Tenants win High Court appeal against housing association over possession order
Two tenants have resisted an attempt to evict them for anti-social behaviour, with the High Court referring the matter back to the County Court.
The case before Mr Justice Kerr was between the appellants/defendants and Bromford Housing Association.
A possession order was made against the appellants in March 2022 after numerous incidents of anti-social behaviour and complaints of criminal behaviour by the family from neighbours and others, the court heard.
Bromford had in April 2019 served a notice under section 21 of the Housing Act 1988, requiring possession to be given up in June 2019.
Proceedings were then delayed by the pandemic. The county court rejected the defence that evicting the defendants would breach section 15 of the Equality Act 2020 on discrimination arising from disability, as it would unlawfully discriminate against their son by treating him unfavourably because of attention deficit hyperactivity disorder caused him to behave anti-socially.
Bromford denied that it had acted unlawfully because its decision to evict had been made based on the knowledge and information available at the time, when it had not known of the son’s disability.
It said that even if the disability existed, eviction and possession proceedings were and remained “a proportionate means of achieving a legitimate aim in this case”.
Kerr J said the county court judge found the son's anti-social behaviour was a factor in Bromford’s decision to evict but then said service of the notice to quit was "not predominantly as a result of [the son's] behaviour”; it also incorporated the wider analysis of the family and the intimidation felt by neighbours “rather than any of the children”; and “for that reason alone … the Equality Act defence must fail because the service of the … notice is not significantly influenced by any discrimination as a result of Callum's protected characteristic”.
Kerr J said: “The judge's own findings demonstrate that [the son’s] behaviour and disability, in Lord Nicholls' words in Nagarajan [2000] 1 AC 501, at 513B, ‘had a significant influence on the outcome’.

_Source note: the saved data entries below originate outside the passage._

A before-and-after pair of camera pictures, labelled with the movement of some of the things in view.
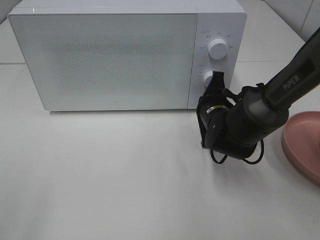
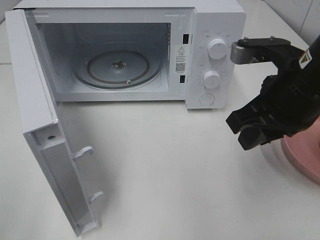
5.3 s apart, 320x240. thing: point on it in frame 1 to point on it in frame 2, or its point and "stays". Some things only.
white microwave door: (110, 61) to (40, 125)
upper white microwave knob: (218, 49) stays
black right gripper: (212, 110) to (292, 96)
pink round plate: (301, 142) stays
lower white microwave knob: (208, 78) stays
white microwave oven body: (131, 55) stays
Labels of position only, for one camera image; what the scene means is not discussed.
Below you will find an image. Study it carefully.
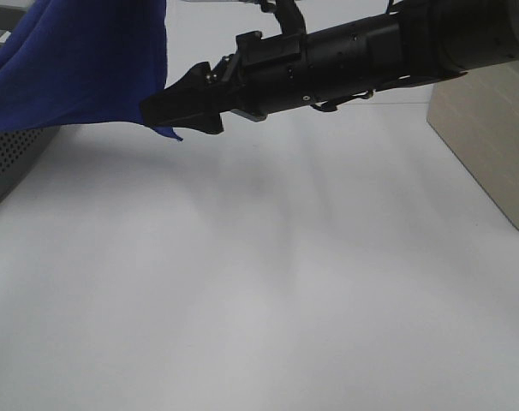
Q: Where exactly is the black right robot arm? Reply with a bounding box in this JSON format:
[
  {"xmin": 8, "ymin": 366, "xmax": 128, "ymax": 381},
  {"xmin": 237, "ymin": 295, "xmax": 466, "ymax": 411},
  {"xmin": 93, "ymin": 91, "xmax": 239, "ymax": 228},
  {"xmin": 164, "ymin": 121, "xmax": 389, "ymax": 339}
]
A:
[{"xmin": 140, "ymin": 1, "xmax": 519, "ymax": 134}]

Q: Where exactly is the beige bin with grey rim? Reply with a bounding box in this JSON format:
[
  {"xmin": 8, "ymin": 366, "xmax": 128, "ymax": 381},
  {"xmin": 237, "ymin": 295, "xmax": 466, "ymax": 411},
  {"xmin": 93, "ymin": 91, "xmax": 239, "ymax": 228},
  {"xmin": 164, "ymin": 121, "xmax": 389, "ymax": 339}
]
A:
[{"xmin": 427, "ymin": 62, "xmax": 519, "ymax": 231}]

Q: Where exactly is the grey perforated plastic basket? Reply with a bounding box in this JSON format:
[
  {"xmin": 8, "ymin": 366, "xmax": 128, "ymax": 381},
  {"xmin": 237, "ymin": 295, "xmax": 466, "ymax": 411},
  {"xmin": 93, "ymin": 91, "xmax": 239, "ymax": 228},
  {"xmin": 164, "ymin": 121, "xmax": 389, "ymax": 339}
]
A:
[{"xmin": 0, "ymin": 27, "xmax": 60, "ymax": 215}]

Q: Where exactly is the blue microfibre towel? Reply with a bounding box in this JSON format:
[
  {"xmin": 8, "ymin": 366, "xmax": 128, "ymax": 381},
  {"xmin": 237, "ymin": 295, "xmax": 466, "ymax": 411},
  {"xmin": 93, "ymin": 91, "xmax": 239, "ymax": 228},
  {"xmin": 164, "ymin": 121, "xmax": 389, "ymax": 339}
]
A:
[{"xmin": 0, "ymin": 0, "xmax": 168, "ymax": 132}]

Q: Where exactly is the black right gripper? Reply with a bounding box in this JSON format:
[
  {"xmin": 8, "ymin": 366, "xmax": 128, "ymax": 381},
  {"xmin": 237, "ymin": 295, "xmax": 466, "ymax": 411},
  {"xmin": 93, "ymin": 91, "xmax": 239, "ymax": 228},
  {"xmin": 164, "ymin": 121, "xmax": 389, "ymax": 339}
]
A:
[{"xmin": 164, "ymin": 15, "xmax": 403, "ymax": 122}]

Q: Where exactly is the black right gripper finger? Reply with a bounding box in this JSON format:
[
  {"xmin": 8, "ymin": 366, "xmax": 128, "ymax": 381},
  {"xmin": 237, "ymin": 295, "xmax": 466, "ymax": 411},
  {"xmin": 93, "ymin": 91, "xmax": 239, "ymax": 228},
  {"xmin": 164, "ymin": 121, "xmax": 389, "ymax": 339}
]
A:
[{"xmin": 139, "ymin": 87, "xmax": 224, "ymax": 135}]

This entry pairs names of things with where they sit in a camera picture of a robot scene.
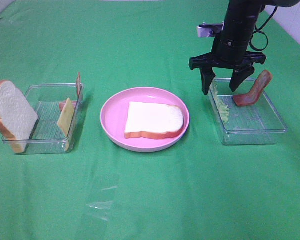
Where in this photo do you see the left clear plastic tray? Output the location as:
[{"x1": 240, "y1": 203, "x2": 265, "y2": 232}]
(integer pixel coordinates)
[{"x1": 2, "y1": 83, "x2": 83, "y2": 155}]

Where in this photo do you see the clear tape strip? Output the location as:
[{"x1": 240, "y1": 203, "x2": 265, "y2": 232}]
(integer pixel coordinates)
[{"x1": 85, "y1": 173, "x2": 119, "y2": 222}]

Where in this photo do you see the yellow cheese slice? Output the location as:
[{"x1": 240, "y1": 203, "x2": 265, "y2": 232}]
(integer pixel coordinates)
[{"x1": 57, "y1": 98, "x2": 74, "y2": 152}]

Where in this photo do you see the green tablecloth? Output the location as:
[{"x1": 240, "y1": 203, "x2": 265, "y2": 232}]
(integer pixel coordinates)
[{"x1": 0, "y1": 0, "x2": 300, "y2": 240}]

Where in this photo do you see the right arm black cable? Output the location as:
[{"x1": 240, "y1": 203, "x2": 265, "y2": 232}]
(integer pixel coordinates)
[{"x1": 248, "y1": 4, "x2": 279, "y2": 51}]

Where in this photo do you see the bacon strip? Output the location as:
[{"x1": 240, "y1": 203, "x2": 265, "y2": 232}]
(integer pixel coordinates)
[
  {"x1": 58, "y1": 72, "x2": 81, "y2": 111},
  {"x1": 233, "y1": 70, "x2": 272, "y2": 107}
]

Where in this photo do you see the clear plastic tray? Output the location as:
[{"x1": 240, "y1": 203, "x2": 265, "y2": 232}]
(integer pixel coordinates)
[
  {"x1": 2, "y1": 83, "x2": 83, "y2": 155},
  {"x1": 208, "y1": 78, "x2": 287, "y2": 145}
]

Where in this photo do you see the green lettuce leaf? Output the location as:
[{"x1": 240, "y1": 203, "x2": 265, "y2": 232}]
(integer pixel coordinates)
[{"x1": 210, "y1": 82, "x2": 229, "y2": 124}]

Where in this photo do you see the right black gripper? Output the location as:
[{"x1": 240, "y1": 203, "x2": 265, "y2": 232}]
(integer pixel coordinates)
[{"x1": 189, "y1": 36, "x2": 266, "y2": 95}]

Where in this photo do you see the pink round plate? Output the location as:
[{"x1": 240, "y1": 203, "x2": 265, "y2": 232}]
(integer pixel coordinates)
[{"x1": 100, "y1": 87, "x2": 190, "y2": 153}]

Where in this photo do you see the toast bread slice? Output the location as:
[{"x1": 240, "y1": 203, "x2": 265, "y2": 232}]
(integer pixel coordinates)
[
  {"x1": 124, "y1": 101, "x2": 184, "y2": 140},
  {"x1": 0, "y1": 80, "x2": 38, "y2": 141}
]

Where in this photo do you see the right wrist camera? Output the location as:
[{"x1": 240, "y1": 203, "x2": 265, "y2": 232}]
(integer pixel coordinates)
[{"x1": 196, "y1": 22, "x2": 224, "y2": 38}]

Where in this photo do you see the right clear plastic tray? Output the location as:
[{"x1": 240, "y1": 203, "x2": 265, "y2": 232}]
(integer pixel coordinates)
[{"x1": 208, "y1": 78, "x2": 287, "y2": 145}]

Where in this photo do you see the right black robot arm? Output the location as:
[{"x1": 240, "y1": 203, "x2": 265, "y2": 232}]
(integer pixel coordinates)
[{"x1": 189, "y1": 0, "x2": 298, "y2": 95}]

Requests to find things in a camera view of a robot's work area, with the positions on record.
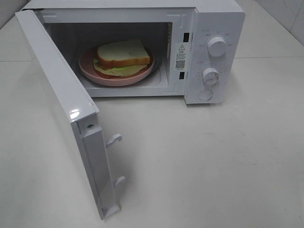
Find white microwave oven body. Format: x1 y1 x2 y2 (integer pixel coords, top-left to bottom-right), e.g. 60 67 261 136
21 0 245 104

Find pink round plate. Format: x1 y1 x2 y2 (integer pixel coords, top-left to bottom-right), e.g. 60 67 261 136
79 46 155 86

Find lower white timer knob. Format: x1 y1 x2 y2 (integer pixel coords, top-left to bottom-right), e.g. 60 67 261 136
202 67 219 85

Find white warning sticker QR code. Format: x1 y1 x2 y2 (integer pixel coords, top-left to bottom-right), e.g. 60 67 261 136
174 42 190 71

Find upper white power knob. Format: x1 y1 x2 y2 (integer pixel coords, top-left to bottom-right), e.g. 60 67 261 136
208 36 228 57

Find white microwave door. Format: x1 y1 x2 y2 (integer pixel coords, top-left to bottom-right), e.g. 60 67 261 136
16 10 125 219

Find toast sandwich with lettuce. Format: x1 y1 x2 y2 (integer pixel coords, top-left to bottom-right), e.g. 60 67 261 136
93 39 151 77

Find round white door-release button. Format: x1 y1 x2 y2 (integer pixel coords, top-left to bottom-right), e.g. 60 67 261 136
198 89 213 101

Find glass microwave turntable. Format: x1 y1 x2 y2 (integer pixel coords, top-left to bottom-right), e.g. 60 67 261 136
82 54 163 90

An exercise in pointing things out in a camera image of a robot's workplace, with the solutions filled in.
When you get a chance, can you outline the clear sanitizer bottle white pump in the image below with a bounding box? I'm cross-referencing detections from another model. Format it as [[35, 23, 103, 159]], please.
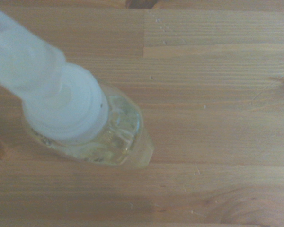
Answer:
[[0, 5, 155, 169]]

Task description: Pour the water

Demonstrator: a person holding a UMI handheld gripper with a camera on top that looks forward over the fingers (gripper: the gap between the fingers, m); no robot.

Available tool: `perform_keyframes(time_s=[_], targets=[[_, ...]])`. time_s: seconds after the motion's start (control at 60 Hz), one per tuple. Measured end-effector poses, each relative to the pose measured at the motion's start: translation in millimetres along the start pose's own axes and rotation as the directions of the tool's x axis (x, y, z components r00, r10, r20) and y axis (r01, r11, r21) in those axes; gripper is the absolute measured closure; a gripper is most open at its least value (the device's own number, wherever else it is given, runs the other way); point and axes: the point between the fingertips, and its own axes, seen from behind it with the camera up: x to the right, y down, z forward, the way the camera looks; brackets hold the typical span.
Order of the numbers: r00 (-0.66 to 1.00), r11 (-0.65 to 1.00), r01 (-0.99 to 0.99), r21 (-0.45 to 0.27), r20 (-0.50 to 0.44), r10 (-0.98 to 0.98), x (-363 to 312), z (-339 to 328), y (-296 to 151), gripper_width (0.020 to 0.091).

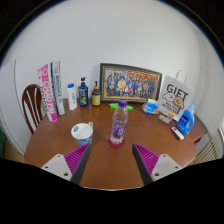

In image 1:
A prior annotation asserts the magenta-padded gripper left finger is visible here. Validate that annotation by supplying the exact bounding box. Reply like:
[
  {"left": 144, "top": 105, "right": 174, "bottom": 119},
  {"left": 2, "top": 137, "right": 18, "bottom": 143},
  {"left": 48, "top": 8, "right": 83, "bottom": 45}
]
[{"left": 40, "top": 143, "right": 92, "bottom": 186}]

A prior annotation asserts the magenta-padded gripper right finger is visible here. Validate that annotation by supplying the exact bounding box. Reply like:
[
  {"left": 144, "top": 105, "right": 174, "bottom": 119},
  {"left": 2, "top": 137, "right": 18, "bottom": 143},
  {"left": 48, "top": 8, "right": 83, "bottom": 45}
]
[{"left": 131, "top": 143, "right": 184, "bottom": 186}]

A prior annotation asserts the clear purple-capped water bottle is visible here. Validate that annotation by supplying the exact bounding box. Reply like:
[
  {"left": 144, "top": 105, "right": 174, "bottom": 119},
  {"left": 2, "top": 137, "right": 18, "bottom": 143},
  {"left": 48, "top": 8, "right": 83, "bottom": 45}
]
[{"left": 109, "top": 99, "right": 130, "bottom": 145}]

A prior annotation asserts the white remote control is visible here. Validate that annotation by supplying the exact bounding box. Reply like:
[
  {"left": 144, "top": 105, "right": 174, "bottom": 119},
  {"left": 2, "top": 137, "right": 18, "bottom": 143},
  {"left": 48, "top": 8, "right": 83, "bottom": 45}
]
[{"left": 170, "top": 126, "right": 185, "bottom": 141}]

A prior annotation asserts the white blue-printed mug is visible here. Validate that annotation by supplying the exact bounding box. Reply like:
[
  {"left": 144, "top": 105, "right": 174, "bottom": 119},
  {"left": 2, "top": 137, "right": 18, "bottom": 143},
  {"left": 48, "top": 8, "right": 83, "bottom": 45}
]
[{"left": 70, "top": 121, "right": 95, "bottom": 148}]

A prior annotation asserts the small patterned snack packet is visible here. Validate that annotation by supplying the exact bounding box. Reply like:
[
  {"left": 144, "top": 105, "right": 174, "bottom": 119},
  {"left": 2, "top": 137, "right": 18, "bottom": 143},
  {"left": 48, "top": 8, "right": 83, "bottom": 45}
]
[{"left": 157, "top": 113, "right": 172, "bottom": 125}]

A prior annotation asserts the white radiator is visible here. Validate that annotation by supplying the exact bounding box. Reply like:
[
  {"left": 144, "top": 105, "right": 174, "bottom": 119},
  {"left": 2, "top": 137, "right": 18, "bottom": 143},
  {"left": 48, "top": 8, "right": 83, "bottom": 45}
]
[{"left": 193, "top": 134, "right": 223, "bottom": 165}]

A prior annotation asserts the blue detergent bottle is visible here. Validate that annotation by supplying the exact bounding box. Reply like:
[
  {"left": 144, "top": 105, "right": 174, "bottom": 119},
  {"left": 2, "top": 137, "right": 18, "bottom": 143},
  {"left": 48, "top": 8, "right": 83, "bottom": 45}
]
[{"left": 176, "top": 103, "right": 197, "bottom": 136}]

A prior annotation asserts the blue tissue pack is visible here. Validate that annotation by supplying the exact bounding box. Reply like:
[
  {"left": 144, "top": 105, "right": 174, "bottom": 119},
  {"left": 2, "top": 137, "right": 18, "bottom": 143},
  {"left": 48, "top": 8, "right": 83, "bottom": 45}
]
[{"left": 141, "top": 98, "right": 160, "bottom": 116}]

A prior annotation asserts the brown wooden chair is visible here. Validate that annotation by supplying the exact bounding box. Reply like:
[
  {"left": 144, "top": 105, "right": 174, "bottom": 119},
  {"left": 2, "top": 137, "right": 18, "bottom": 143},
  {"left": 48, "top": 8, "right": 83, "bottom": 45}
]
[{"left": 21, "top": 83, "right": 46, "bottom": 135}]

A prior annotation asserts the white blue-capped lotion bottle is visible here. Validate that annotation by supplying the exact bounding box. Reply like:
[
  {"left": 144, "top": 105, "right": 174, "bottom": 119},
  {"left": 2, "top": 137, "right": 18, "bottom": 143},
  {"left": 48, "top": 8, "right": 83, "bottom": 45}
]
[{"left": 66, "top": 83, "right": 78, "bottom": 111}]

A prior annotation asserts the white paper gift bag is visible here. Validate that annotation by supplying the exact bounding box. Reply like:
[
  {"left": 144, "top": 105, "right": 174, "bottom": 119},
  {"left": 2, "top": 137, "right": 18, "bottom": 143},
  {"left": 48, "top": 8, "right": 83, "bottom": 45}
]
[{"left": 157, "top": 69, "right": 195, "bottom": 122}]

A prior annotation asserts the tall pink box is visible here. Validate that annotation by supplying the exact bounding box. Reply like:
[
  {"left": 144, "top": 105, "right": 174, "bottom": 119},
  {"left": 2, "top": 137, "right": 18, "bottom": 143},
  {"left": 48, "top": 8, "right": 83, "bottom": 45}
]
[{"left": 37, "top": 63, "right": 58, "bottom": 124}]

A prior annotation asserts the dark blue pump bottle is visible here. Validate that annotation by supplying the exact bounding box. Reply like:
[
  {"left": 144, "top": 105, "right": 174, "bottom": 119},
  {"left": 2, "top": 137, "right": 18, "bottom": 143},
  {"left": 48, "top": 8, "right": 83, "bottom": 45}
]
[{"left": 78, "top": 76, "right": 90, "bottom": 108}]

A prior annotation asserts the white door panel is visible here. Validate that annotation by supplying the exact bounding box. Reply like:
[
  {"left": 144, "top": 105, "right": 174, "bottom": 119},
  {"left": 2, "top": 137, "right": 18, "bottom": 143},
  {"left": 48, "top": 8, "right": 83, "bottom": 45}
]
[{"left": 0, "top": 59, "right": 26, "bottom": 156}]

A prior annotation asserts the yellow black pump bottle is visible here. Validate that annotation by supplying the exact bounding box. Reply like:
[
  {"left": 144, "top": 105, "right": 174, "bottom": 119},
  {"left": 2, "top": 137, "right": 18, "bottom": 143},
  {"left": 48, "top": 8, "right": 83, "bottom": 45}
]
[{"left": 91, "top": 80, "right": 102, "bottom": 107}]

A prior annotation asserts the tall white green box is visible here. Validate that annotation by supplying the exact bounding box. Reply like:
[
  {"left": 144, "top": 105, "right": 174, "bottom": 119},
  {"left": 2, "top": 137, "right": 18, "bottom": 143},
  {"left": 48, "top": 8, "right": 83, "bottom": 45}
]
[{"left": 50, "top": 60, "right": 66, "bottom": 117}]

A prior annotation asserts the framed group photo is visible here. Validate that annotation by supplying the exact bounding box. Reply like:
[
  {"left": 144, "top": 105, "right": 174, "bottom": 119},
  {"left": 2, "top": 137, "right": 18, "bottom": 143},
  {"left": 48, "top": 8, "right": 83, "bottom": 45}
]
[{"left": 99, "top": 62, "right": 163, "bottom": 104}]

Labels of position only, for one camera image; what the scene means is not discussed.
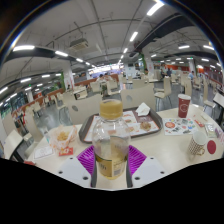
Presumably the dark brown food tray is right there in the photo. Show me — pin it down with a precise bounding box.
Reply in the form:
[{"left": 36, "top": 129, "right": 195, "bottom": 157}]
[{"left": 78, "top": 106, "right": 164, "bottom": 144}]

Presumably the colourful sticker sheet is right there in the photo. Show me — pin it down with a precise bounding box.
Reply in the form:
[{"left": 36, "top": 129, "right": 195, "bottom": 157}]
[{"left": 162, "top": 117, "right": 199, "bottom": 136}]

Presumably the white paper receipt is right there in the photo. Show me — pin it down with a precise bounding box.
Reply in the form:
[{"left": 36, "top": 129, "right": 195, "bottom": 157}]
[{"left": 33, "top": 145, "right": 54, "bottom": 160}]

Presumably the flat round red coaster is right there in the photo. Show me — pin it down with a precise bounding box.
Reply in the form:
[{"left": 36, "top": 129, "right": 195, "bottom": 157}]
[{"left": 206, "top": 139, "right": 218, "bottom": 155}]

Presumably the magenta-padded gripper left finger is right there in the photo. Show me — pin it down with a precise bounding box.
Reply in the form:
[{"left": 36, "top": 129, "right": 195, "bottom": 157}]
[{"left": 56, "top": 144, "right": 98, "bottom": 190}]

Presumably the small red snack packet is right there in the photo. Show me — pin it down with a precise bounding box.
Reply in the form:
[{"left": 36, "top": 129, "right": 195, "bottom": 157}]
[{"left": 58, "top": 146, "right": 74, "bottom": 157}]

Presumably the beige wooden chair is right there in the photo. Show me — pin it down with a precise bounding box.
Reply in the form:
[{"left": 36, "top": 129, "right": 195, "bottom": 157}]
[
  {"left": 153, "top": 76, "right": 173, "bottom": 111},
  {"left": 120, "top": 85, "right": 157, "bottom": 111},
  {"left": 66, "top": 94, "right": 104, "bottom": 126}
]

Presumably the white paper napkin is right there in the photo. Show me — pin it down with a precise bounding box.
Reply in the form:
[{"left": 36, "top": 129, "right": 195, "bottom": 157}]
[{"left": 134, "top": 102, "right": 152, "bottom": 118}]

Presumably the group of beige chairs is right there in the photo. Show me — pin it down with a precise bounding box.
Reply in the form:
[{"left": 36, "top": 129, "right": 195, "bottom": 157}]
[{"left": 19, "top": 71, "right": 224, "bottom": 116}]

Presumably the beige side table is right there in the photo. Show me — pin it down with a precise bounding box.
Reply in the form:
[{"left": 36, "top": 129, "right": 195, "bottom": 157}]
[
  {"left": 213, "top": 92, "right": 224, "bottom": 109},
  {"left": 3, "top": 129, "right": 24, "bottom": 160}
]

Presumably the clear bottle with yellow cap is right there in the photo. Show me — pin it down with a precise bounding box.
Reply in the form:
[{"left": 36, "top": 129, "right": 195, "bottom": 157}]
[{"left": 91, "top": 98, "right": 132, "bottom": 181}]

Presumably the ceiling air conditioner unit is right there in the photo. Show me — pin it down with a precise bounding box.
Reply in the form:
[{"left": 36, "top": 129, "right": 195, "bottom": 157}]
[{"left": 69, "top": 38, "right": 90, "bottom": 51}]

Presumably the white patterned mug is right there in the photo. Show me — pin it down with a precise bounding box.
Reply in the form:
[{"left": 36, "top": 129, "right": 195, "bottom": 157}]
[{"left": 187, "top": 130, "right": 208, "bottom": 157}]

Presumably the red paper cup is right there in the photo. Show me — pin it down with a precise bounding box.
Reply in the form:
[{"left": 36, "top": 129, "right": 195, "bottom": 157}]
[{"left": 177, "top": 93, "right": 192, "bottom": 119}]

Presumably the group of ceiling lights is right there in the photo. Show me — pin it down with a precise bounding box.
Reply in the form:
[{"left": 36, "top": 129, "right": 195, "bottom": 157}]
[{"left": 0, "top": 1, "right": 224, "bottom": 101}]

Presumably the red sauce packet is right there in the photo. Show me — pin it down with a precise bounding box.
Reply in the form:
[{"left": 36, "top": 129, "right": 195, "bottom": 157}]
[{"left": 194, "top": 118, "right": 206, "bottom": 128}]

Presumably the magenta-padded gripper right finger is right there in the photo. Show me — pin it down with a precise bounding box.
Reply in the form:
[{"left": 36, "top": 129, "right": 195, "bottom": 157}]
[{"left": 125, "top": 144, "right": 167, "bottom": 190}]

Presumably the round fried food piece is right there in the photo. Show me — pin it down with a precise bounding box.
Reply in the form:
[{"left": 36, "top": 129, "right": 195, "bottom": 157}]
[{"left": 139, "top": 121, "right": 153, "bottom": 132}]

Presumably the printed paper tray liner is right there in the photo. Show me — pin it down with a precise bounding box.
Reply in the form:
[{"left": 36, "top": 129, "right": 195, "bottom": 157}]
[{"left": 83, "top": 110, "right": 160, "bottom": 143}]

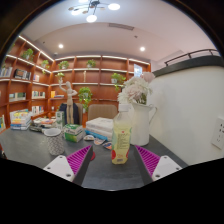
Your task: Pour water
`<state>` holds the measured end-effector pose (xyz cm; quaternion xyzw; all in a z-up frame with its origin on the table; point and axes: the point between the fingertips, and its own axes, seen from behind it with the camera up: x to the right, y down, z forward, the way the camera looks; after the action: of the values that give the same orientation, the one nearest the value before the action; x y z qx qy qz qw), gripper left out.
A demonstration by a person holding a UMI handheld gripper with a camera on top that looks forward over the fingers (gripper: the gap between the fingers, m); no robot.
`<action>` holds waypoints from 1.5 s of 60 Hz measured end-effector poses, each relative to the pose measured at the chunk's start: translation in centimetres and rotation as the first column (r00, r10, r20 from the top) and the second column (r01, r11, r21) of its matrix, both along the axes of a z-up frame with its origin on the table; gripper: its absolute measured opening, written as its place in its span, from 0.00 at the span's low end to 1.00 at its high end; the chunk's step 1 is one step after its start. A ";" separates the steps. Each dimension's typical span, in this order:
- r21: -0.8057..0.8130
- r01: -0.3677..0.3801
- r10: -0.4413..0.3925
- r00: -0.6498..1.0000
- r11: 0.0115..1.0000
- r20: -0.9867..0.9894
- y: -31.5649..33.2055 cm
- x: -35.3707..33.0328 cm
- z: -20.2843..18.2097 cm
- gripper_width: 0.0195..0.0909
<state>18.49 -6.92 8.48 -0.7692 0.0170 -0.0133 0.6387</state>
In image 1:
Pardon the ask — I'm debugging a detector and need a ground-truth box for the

“Where that is so, Lord Nicholls added, ‘discrimination is made out’. The judge's ensuing contrary conclusion is, then, untenable.
“After finding that [the son’s] disability and the behaviour that resulted from it was a factor contributing to the decision to seek possession, the judge then found, inconsistently, that service of the notice seeking possession was not significantly influenced by the behaviour that, everyone agreed, resulted from [the son’s] disability.”
Kerr J found the county court had failed to assess Bromford's justification defence on the basis of the factual position at the time.
He said there was no evidence before the court that any member of the family had behaved badly during the preceding two-year period, whatever may have happened earlier.
Kerr J said: “It was not for [the appellants] to demonstrate by further evidence a change of circumstances since the end of 2019.
“They did not bear the onus of showing that eviction would not be a proportionate means of achieving a legitimate aim. The change of circumstances was the glaring absence of any evidence of misbehaviour after the start of 2020, in contrast to the copious evidence of misbehaviour before the start of 2020.”
He concluded: “I am driven inescapably to the conclusion that the judge did not, contrary to his own self-direction, conduct his proportionality assessment based on the factual position as at the date of trial.”